HOME  ›   pipelines

# Running cellranger aggr

In this tutorial, you will learn how to:

The cellranger aggr pipeline is optional. It is used to aggregate, or combine two cellranger count runs together. With experiments involving multiple samples, and multiple 10X Chromium GEM wells, libraries must each be processed in separate runs of cellranger count.

To compare samples to each other for differential expression analysis, cellranger aggr is used to combine output files from each run of cellranger count to produce one single feature-barcode matrix and a .cloupe file for visualizing with Loupe Browser.

# Overview of cellranger aggr

First run the cellranger aggr pipeline with the ----help command to print the usage statement and view the input requirements.

cellranger aggr --help


The output is similar to the following:

/mnt/home/user.name/yard/apps/cellranger-3.1.0/cellranger-cs/3.1.0/bin
cellranger aggr (3.1.0)
-------------------------------------------------------------------------------
...
The commands below should be preceded by 'cellranger':
Usage:
aggr
--id=ID
--csv=CSV
[options]
aggr   [options]
aggr -h | --help | --version
...


This pipeline has two inputs:

• --id is used to name the output directory that the pipeline runs in.
• --csv takes a CSV file that points to the outputs from the cellranger count pipeline.

CSV stands for comma separated value. For specific instructions for creating this CSV, see the cellranger aggr page.

The CSV file is a two column file. The first column is for the library id. This id can be anything you want. Choose descriptive ids since they are used later in analysis.

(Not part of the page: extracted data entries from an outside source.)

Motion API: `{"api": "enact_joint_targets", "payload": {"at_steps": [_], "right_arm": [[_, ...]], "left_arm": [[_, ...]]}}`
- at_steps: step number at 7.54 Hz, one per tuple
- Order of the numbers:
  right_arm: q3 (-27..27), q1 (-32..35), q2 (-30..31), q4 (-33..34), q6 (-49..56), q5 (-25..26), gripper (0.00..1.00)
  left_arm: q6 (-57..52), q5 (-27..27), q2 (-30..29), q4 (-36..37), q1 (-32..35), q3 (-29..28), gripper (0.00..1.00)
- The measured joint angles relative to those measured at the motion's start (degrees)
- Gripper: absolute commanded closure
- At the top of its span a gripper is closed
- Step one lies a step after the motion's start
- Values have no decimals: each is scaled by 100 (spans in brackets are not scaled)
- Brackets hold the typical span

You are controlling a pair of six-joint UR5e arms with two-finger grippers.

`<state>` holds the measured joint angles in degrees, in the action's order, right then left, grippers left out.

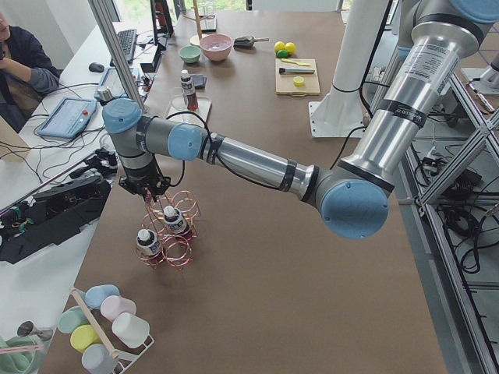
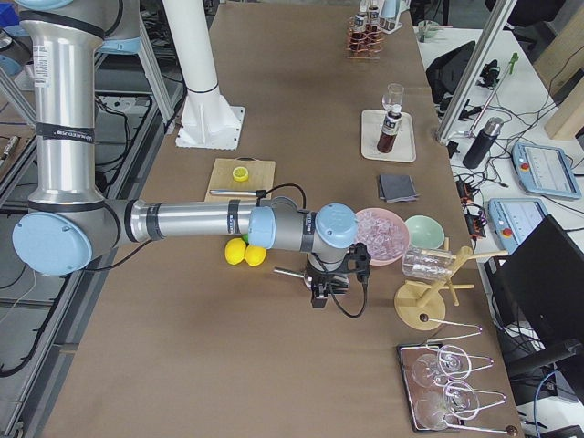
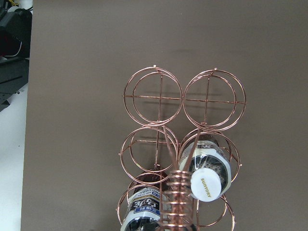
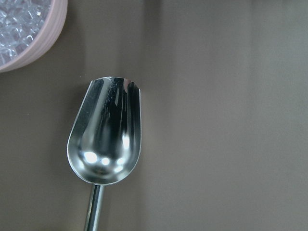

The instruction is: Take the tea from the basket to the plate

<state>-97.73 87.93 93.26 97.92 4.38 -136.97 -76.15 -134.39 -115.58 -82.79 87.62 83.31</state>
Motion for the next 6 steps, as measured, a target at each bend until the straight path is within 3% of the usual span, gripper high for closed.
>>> {"api": "enact_joint_targets", "payload": {"at_steps": [3, 6], "right_arm": [[109, -4, 42, 4, 2, 12, 0], [122, -4, 89, 24, 2, 14, 0]], "left_arm": [[133, 3, -17, 54, 4, 61, 2], [950, 4, 203, 30, 251, 356, 2]]}}
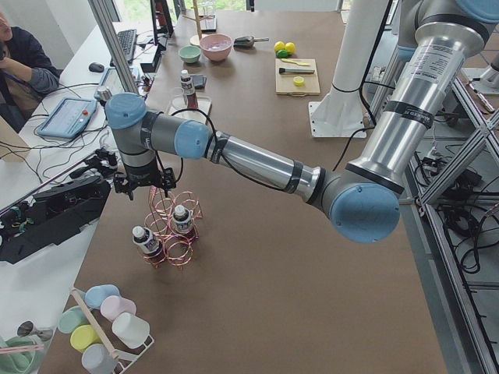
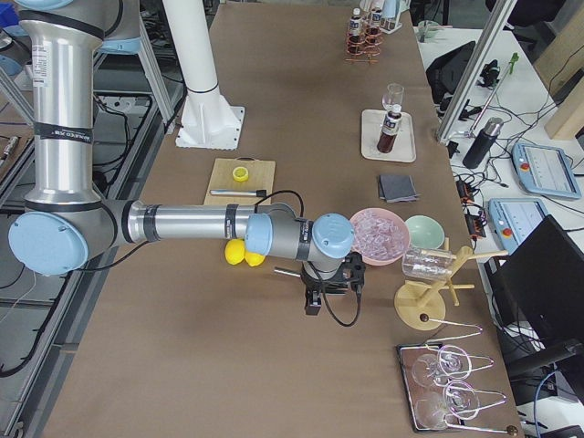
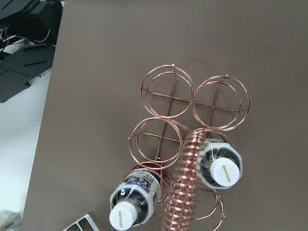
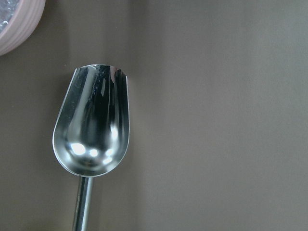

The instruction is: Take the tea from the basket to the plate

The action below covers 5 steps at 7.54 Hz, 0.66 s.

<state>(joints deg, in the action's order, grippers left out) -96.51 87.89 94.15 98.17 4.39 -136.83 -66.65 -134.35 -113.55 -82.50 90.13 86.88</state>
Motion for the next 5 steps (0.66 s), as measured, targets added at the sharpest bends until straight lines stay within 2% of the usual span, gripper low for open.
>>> {"api": "enact_joint_targets", "payload": {"at_steps": [2, 4, 5], "right_arm": [[-2, 0, 10, 1, 0, 21, 0], [-2, 0, 22, 11, 0, 31, 0], [-4, 0, 37, 16, 0, 33, 0]], "left_arm": [[1102, 4, 568, -16, 136, 588, 2], [3418, 5, 1462, -47, 159, 1386, 2], [4640, 0, 1771, -44, 142, 1551, 2]]}}
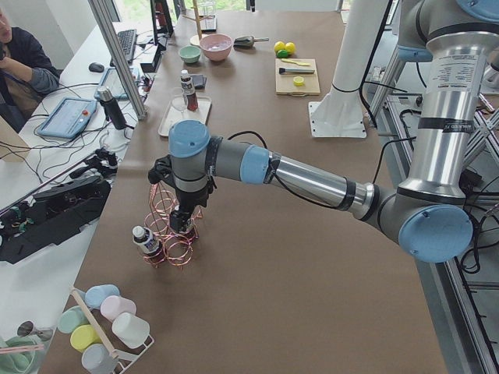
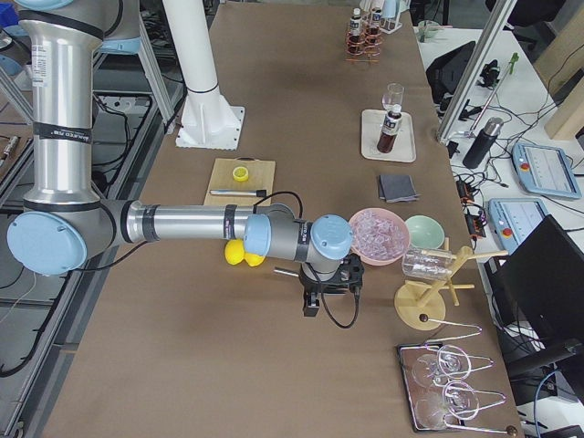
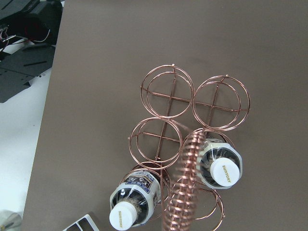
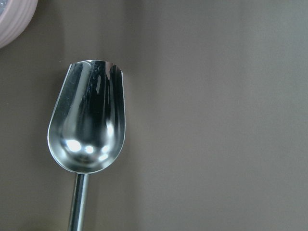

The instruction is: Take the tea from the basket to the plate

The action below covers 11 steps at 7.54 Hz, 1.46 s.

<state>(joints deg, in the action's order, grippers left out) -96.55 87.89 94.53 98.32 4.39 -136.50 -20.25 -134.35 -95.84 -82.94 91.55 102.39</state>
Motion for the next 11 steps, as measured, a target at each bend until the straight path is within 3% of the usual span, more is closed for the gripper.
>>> {"api": "enact_joint_targets", "payload": {"at_steps": [2, 4, 11], "right_arm": [[-4, 0, 10, 2, 0, 1, 0], [-1, 0, 13, 2, 0, 5, 0], [4, 0, 13, 2, 0, 10, 0]], "left_arm": [[2362, -11, 363, 23, -131, 57, 2], [3274, -8, 644, -27, -414, -58, 2], [2545, -4, 1761, -874, -288, -130, 2]]}}
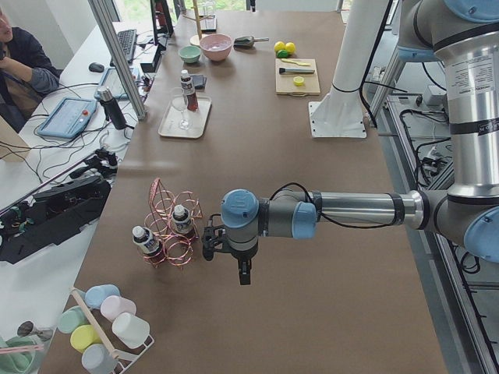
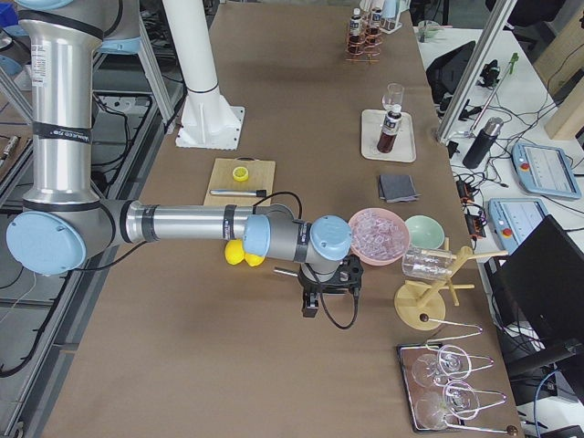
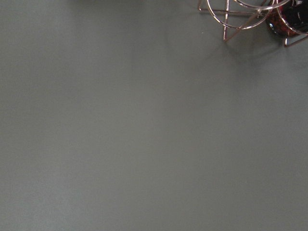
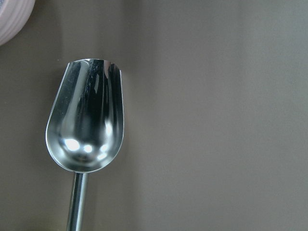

The second column contains the paths to the molecule_info.h5 output files from the cellranger count pipelines.

# Get Data

Use the following publicly available molecule_info.h5 files:

Start by making a directory to run the aggr pipeline in.

mkdir ~/yard/run_cellranger_aggr
cd ~/yard/run_cellranger_aggr


wget https://cf.10xgenomics.com/samples/cell-exp/3.0.0/pbmc_1k_v3/pbmc_1k_v3_molecule_info.h5
wget https://cf.10xgenomics.com/samples/cell-exp/3.0.0/pbmc_10k_v3/pbmc_10k_v3_molecule_info.h5


These are small files, less than1GB each and usually take less than one minute to download.

The next step is to build the CSV file. The path to the hdf5 f just downloaded is needed. From the same directory where the files were downloaded , use the pwd command to find the path.

pwd


The output is similar to the following:

/mnt/home/user.name/yard/run_cellranger_aggr


Copy the path to make the CSV file. Use the text editor of your choice to make this file. This example uses nano.

nano pbmc_aggr.csv


This opens the nano text editor. This is a Linux program. To access the command prompt again, exit from this program.

library_id,molecule_h5
1k_pbmcs,/mnt/home/user.name/yard/run_cellranger_aggr/pbmc_1k_v3_molecule_info.h5
10k_pbmcs,/mnt/home/user.name/yard/run_cellranger_aggr/pbmc_10k_v3_molecule_info.h5


Paste the text above into the editor. Edit the path to each molecule_info.h5file so it matches the path copied above, pointing to the path of the file on your system.

Exit out of the nano text edtior by pressing Ctrl-x and answering Y to save the file.

Save modified buffer (ANSWERING "No" WILL DESTROY CHANGES) ?
Y Yes
N No           ^C Cancel


File Name to Write: pbmc_aggr.csv


Press Enter to confirm keeping this filename and saving the file. Now you are back to the command prompt.

Save the file and out of the nano text editor, which is a Linux-formatted CSV file.

# Setup the Command for cellranger aggr

Next, build the command line and run it.

cellranger aggr --id=1k_10K_pbmc_aggr --csv=pbmc_aggr.csv


# Run cellranger aggr

The output is similar to the following:

/mnt/home/user.name/yard/apps/cellranger-3.1.0/cellranger-cs/3.1.0/bin
cellranger aggr (3.1.0)
-------------------------------------------------------------------------------

...

Waiting 6 seconds for UI to do final refresh.
Pipestance completed successfully!

2019-09-13 18:22:07 Shutting down.
Saving pipestance info to 1k_10K_pbmc_aggr/1k_10K_pbmc_aggr.mri.tgz


# Explore the Output of cellranger aggr

Just like the other pipelines, when you see “Pipestance completed successfully!” the job is done, and the pipeline outputs are in the pipestance directory in the outs folder. List the contents of this directory:

ls -1 1k_10K_pbmc_aggr/outs/


The output is similar to the following:

aggregation.csv
analysis
cloupe.cloupe
filtered_feature_bc_matrix
filtered_feature_bc_matrix.h5
raw_feature_bc_matrix
raw_feature_bc_matrix.h5
summary.json
web_summary.html


The outputs are similar to those from the cellranger count pipeline, with the exception of the BAM files and molecule_info.h5 files.